Some of his expressed goals, such as wiping out the farcical Women’s Affairs Department, an agency set up in the 1980s by the then Labour Government as a sop to Labour’s left, angry at Rogernomics, is easily disposed of.
Who can forget the TV News interview with its then boss showing off their new offices. When she was asked what they will be doing, replied they’d written to various people asking for ideas.
I wrote on this Blog not long ago how the office building they occupy was on the market. My Wellington office chaps had looked at it and reported the Women’s Affairs office was empty as its staff were all allegedly “working from home”.
This “working from home” racket is what Seymour must end. It’s why some Departments are notorious for their inefficiency, such as Immigration. I could list many more I’m familiar with in my company’s buildings.
Another on Seymour’s hit list is the ludicrous Human Rights and Race Relations Office, both housed in one of my company’s Auckland buildings.
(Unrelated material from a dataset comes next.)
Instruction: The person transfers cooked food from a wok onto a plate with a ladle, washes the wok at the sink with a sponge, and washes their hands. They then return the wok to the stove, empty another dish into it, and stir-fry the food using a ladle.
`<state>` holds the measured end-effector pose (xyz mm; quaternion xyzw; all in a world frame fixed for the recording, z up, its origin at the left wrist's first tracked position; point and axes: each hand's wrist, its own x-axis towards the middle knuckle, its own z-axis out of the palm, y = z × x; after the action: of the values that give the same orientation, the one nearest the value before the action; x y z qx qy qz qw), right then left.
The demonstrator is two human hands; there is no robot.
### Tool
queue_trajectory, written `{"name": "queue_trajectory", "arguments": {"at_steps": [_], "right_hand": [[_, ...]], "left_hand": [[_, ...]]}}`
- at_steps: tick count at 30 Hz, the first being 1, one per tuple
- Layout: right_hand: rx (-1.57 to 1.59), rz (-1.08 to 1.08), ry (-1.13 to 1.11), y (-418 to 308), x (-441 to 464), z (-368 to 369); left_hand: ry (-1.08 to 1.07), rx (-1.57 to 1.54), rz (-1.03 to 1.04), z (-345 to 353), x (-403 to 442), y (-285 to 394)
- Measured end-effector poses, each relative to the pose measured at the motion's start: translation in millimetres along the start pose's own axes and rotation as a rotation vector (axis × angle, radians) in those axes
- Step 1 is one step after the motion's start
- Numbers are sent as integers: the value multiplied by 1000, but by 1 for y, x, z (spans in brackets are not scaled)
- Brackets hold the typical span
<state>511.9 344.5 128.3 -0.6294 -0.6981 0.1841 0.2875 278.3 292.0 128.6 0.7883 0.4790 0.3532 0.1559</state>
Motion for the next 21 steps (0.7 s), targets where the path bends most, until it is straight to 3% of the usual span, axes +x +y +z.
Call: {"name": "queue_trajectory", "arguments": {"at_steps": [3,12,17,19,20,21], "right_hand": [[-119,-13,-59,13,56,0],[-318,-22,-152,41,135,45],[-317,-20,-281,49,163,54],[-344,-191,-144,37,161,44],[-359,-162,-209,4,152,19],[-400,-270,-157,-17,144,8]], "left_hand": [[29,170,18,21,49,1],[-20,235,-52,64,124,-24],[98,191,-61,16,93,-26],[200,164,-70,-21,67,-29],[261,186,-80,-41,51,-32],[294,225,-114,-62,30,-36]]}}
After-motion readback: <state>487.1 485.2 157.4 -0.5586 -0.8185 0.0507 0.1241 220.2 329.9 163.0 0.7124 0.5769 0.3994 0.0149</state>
They constitute a massive waste of public money.
But most of all Seymour should put an end to the farcical working from home racket, a flow-on from the Covid lockdowns.
A couple of weeks back a Los Angeles university published their findings from an extensive study of this WFH nonsense.
They found an overall loss of 18% in productivity. Co-incidentally, that same week’s Guardian made working from home their principal cover story. The best they could say about it were that those indulging in it liked it, which is stating the obvious.
It’s been sustained solely by labour shortages, mainly with entities employing large numbers of people. But increasingly these firms are striking back and demanding a return to the office.
Musk, a huge employer, had the right idea when a year back he said you either work in the office or you’re out. They returned to work.
Seymour will not be able to properly address the public service issues until everyone’s back at work. Ending this WFH racket should be the first step.